You go through some highs and many more lows, and keep going. Eventually it starts to wear. I found a rhythm and a way of working that worked: constant training camps, specific and extremely intense training, and a regimented diet.
I became more robotic than adventurous, declining ride invitations with friends in favour of my interval sessions, dinner invitations in favour of controlling my diet at home. I’d hit the same routes in favour of adventure, knowing I could measure my intervals more accurately and hit my numbers more easily on certain climbs or routes. I isolated myself. And I was living a cycling life in the total opposite style to the reasons I fell in love with the sport.
To be clear, I never fell out of love with riding my bike.
I still loved getting out every day, training was rewarding, and even if I was doing the same climbs, they were nice ones. I loved riding with my friends when I had the chance, our coffee rides to Starbucks in Monaco, our ventures into the hills.
I loved watching the races and following the results, and participating in many of them myself. I loved the camaraderie of being on a team with a bunch of good guys and some great staff. But I lost so much of my balance that when I did not perform the way I wanted, I had nothing else to divert my focus or take comfort in, and I isolated myself even more. It turns out, living a spartan existence isn’t actually the best way to perform all of the time, and it’s definitely not the best way to live.

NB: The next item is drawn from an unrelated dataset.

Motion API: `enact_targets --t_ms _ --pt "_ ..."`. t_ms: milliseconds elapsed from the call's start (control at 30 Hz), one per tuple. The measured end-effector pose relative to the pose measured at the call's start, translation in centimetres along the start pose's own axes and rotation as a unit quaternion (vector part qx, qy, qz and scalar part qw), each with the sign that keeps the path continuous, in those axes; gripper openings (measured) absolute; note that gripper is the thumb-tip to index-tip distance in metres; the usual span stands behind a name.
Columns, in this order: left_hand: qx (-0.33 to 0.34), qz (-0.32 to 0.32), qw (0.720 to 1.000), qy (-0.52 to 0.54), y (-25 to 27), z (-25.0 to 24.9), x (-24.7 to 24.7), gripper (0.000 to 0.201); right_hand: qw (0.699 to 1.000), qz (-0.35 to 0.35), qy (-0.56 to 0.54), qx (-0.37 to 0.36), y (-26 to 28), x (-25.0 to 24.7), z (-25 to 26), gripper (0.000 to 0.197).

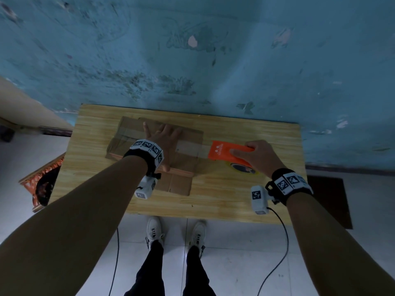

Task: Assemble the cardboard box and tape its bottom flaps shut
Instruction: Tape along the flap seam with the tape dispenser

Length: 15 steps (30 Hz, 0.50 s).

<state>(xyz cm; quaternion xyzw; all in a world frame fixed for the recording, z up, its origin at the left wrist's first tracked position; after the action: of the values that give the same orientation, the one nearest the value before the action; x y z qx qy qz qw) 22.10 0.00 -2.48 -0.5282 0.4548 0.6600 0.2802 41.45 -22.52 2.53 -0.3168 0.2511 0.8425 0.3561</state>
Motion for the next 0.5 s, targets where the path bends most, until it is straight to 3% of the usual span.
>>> enact_targets --t_ms 500 --pt "-0.017 0.001 1.0 -0.001 0.1 -0.2 0.3 0.156 0.999 0.008 0.043 0.017 -0.3 2.1 -1.7 0.045"
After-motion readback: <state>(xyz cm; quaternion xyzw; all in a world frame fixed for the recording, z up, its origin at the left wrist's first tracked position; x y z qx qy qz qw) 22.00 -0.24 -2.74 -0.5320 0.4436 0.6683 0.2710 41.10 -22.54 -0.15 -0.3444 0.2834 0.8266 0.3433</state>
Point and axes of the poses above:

The last few months, this all began to come to a head. I began to question where I was in cycling and life, what I was doing, and why. I wasn’t participating in the races that motivated me. I wasn’t even participating in many races at all. And I was struggling to find motivation for the few small ones that I had. I was searching for a change, but I didn’t tell many people: just my coach, my Mother, my team-mate Stefan [Denifl].
I didn’t know what I wanted or what to do, but I knew I needed a change. So it was somewhat serendipitous that a couple of weeks after I began to feel this way, we received the now infamous email that our team would be folding.
It was unexpected, it was devastating, but in a way, it catapulted me into making a change I may not have otherwise had the courage to act on. Immediately I began searching for a new home, but the greatest effect this whole fiasco had on me was even more unexpected than the entire fiasco itself.
A short two weeks later, I was the happiest I have been since becoming a professional cyclist.
Now, that seems like an incredibly strange thing to say from someone who lost their job and at the time didn’t have another, lost their security and a three year contract, and lost the best pay they had ever received.
But what came out of it, Conor and my NoGo Tour, was the best thing that happened to me in years. It rekindled my eagerness for adventure, it brought me back to the original reason I fell in love with the bike.
Read: What is Larry and Conor’s NoGo Tour?
I was a kid again. Except this time not limited by the city streets of 14th, Front, Union, and Division. I wasn’t even limited by country borders. The only thing that could hold me back was the distance my body could physically take me and that was a lot further than I could go as a child.
I pedaled over the infamous Cols I watched on television growing up: over the Glandon and Alpe d’Huez, over Roselend, Saisies, Agnel, and Bonnette. I remember being a kid, hammering away on my trainer on many a frigid winter day, watching the Tour de France on VHS, dreaming of being in those same mountains.
I finally got there, just maybe not in the circumstances originally planned.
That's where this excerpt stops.